Vecnet_UseCase_RepoPlat_20150915

advertisement
RDA Repository Platforms for Research Data
Interest Group
Use Case: VecNet – Vector-borne Disease Network
Author(s): Natalie Meyers, Reid Boehm
1. Scientific Motivation and Outcomes
The Vector Control Development Network or VCDN, funded by the Bill and Melinda Gates
Foundation in an effort to aid malaria eradication, is a collaborative effort that leverages
malaria modelling to inform strategic planning and malaria elimination assessments at
multiple levels. The outcome for the creation of the interactive digital data library and
modeling framework was to combine a shared set of resources that foster communication
between scientists and modellers in their research activities.
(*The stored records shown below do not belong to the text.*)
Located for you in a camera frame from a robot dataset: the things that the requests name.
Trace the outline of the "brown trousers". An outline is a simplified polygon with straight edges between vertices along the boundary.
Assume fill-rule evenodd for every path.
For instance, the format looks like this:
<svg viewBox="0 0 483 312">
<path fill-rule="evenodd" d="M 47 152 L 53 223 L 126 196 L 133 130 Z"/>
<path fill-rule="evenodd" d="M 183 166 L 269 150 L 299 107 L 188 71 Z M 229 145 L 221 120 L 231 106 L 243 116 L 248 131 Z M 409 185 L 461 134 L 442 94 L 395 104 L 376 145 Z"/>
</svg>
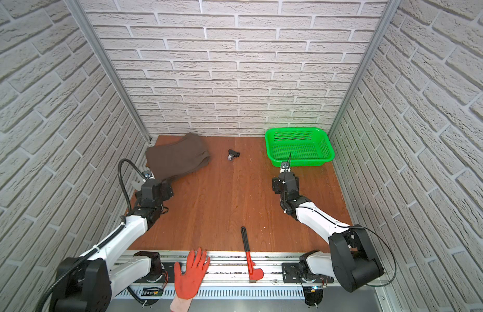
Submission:
<svg viewBox="0 0 483 312">
<path fill-rule="evenodd" d="M 147 165 L 158 181 L 172 182 L 204 168 L 210 152 L 200 136 L 188 133 L 178 142 L 146 150 Z"/>
</svg>

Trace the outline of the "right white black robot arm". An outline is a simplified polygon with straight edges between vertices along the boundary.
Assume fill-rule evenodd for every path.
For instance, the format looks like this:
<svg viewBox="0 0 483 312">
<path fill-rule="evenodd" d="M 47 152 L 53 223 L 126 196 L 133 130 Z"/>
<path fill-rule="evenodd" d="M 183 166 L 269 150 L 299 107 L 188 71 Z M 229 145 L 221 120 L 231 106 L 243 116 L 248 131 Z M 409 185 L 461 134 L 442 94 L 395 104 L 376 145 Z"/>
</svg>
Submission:
<svg viewBox="0 0 483 312">
<path fill-rule="evenodd" d="M 312 282 L 333 278 L 346 291 L 353 292 L 384 275 L 384 266 L 366 228 L 349 226 L 320 210 L 299 193 L 299 179 L 289 170 L 281 170 L 272 179 L 272 188 L 280 195 L 284 213 L 308 226 L 330 248 L 328 254 L 316 250 L 300 257 L 297 274 L 301 279 Z"/>
</svg>

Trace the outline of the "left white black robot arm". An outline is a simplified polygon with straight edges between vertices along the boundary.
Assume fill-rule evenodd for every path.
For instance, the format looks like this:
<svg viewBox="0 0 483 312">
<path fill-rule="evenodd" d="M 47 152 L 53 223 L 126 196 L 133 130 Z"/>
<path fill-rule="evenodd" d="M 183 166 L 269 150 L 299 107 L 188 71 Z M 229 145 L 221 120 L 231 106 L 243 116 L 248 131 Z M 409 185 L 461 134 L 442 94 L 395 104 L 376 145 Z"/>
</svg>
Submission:
<svg viewBox="0 0 483 312">
<path fill-rule="evenodd" d="M 158 252 L 140 251 L 123 265 L 117 260 L 163 214 L 163 203 L 173 197 L 168 181 L 149 179 L 136 194 L 136 206 L 118 228 L 79 257 L 63 260 L 56 280 L 37 305 L 50 311 L 106 311 L 116 295 L 142 279 L 163 276 Z"/>
</svg>
This in turn facilitates the
analysis of transmission of vector-borne pathogens, in particular malaria, and the control of
the diseases they cause.
The main goal of this cyberinfrastructure is to translate the questions posed into salient
analysis of the modelling output. Data that is missing in the analysis process can be filled in
using similar settings from the digital library with proper citation and notification to the user.
Each query to the network needs to be supported by the body of data that is managed within
the cyber-infrastructure.
Examples of VecNet’s audience of users include individuals and groups who want to use
software models to explore combinations of vector and drug-based malaria interventions to
determine the optimal mix for use in specific geographic areas, but may not have access to
computational or analyst resources of their own. New product developers such as chemical
companies and drug developers may want to refine their target product profiles and policy
makers or funders who use the modelled data will be better able to make decisions about
where to spend their resources. Additionally vector disease model developers and users are
able to democratize access to their models as well as input and output dataDe.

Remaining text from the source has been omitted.